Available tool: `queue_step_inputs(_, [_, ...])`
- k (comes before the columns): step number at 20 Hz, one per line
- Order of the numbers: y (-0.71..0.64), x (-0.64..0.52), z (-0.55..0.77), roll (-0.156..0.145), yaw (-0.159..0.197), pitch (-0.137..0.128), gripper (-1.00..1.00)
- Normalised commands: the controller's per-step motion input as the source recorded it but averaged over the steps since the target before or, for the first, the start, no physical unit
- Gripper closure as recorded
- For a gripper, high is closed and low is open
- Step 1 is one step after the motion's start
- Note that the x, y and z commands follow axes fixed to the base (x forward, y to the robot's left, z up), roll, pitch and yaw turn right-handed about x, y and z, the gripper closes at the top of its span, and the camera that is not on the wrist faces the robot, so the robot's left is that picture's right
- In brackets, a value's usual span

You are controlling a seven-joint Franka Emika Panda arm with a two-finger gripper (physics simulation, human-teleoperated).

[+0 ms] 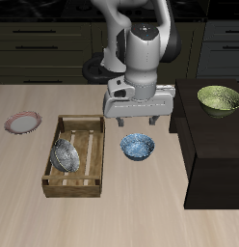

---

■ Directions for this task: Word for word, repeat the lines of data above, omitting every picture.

■ Expected answer:
Available tool: `queue_step_inputs(_, [_, ...])`
- k (comes before the columns): step number at 20 Hz, one per line
- Order of the numbers: y (-0.71..0.64), x (-0.64..0.52), z (-0.55..0.77), roll (-0.156..0.145), yaw (-0.159..0.197), pitch (-0.137..0.128), gripper (-1.00..1.00)
- Normalised commands: the controller's per-step motion input as the source recorded it but averaged over the steps since the target before or, for the first, the start, no physical unit
- Gripper closure as recorded
- For a gripper, high is closed and low is open
- Step 1 is one step after the motion's start
- Note that the x, y and z commands follow axes fixed to the base (x forward, y to the robot's left, z up), roll, pitch and yaw turn right-handed about x, y and z, the gripper closes at the top of its span, and the camera that is not on the wrist faces the robot, so the robot's left is that picture's right
- In brackets, a value's usual span

You are controlling a seven-joint Franka Emika Panda arm with a two-finger gripper (physics simulation, human-teleoperated).

[+0 ms] 

The required output has been supplied.